Only the lines from the one holding "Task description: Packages" to the final line of the material below belong in the answer, transcribed exactly.
*** RAW DATA
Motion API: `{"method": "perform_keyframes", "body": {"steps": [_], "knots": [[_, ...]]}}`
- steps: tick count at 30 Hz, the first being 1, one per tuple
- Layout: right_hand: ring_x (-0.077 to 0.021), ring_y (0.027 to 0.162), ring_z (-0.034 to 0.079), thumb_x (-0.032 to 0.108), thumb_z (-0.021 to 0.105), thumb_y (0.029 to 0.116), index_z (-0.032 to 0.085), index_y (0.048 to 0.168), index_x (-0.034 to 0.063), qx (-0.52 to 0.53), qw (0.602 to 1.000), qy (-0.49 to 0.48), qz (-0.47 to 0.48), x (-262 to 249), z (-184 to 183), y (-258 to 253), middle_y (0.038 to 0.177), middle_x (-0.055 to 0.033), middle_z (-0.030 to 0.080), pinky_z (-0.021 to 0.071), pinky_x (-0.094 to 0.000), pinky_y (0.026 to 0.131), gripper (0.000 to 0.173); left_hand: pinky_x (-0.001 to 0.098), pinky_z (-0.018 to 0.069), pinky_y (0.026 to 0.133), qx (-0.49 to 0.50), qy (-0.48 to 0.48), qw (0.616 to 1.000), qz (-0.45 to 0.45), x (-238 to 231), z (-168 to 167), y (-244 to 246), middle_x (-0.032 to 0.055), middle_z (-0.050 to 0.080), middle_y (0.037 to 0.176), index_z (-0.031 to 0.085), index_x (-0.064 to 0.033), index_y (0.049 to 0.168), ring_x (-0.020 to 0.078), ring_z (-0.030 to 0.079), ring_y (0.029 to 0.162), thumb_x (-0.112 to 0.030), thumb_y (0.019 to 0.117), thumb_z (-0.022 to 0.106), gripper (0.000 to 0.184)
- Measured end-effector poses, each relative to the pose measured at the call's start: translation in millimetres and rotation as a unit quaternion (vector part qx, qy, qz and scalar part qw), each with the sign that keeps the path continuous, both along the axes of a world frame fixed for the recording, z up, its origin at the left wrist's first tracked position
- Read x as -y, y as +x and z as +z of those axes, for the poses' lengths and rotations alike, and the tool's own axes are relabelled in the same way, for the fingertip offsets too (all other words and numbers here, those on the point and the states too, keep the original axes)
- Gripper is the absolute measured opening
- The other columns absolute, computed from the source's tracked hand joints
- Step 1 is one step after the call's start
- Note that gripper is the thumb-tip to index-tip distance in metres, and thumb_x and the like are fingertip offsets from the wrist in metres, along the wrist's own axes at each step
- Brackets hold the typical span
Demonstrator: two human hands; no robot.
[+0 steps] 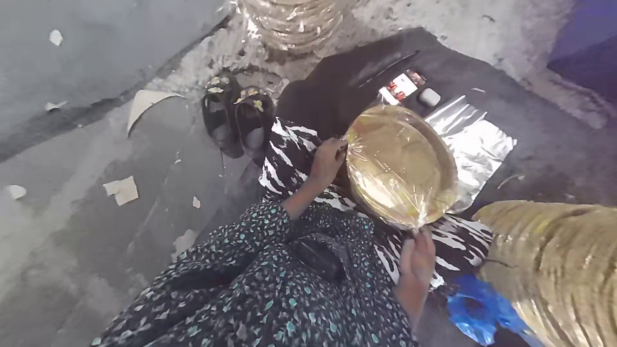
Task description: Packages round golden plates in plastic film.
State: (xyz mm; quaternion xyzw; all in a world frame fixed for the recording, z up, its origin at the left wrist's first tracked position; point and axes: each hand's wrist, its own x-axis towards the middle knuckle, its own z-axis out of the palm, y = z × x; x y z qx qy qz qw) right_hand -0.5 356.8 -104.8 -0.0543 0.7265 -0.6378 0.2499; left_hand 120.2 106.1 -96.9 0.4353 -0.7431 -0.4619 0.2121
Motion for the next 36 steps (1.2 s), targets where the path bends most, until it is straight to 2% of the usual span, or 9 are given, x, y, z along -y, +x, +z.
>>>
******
EXERCISE RESPONSE
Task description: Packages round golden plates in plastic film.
State: (xyz mm; quaternion xyzw; all in a world frame fixed for the recording, z up, its origin at the left wrist's first tracked position; point and axes: each hand's wrist, its own x-axis towards the middle knuckle, its own z-axis out of the palm, y = z × x; x y z qx qy qz qw) right_hand -0.5 356.8 -104.8 -0.0543 0.7265 -0.6378 0.2499; left_hand 120.2 106.1 -96.9 0.4353 -0.7431 -0.4619 0.2121
Motion for the next 36 steps (1.2 s), targets where the path bends most, until it is straight to 2% of the usual span, or 9 are given, x, y, z along -y, +x, +z.
>>>

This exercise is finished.